WORK REQUIRED: In the lines below, the string "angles" may appear; say how many lines hold it and give nothing more.

-- INFORMATION SHOWN follows --

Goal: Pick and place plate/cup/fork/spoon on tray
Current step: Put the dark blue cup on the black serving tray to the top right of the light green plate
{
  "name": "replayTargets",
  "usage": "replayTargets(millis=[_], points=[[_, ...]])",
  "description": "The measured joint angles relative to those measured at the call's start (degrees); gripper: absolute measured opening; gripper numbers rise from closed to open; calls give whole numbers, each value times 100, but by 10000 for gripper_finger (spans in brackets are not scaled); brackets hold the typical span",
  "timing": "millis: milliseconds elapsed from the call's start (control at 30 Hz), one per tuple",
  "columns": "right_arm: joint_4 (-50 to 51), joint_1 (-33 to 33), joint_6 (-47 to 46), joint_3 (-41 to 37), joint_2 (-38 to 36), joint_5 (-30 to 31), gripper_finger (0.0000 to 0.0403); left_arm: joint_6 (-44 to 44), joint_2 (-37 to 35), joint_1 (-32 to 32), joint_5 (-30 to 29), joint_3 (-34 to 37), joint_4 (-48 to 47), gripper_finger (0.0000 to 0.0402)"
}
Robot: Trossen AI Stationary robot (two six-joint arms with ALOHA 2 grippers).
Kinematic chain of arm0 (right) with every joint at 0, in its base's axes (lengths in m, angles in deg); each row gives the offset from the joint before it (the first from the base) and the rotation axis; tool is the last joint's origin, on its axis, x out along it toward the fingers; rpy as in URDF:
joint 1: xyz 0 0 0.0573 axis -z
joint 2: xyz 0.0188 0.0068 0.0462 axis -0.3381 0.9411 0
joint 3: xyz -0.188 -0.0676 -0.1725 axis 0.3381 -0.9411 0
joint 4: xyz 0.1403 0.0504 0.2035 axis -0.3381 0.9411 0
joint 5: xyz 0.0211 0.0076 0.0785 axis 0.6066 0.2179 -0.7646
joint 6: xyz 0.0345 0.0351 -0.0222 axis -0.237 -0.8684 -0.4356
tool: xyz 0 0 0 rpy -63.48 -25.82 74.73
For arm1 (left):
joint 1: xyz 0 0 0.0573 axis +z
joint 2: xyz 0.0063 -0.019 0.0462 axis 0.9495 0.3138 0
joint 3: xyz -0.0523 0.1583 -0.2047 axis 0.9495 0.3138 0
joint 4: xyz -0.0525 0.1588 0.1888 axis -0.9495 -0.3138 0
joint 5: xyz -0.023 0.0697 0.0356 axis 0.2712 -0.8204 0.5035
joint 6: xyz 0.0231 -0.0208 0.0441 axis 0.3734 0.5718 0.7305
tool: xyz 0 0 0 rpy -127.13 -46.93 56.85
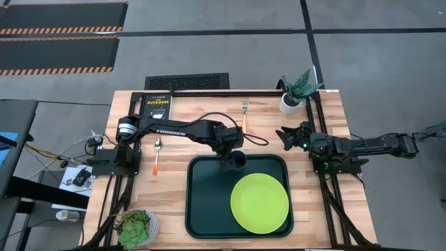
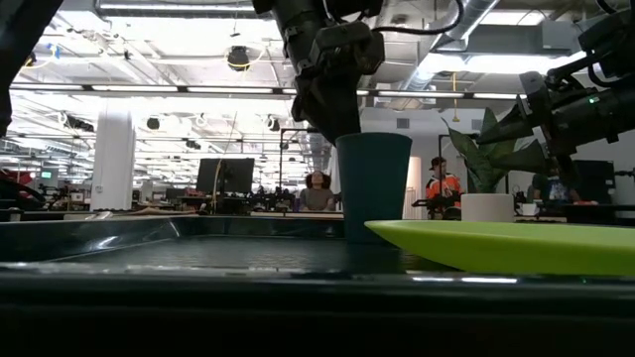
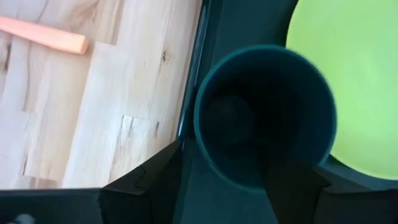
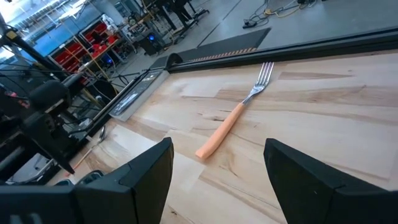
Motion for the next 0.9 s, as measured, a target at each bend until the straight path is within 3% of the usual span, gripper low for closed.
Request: replayTargets(millis=[333,567,733,900], points=[[0,0,74,2,0,0,276,148,-43,6,-123,-707,-358,193],[0,0,92,-1,0,0,276,431,-151,-15,-858,-2155,-1669,193],[2,0,118,-1,0,-18,276,449,-904,-173,-1673,-2946,-2387,193],[11,-7,133,0,0,-141,276,86,-2211,-536,-2788,-2732,-2624,193]])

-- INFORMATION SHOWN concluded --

TASK RESPONSE: 2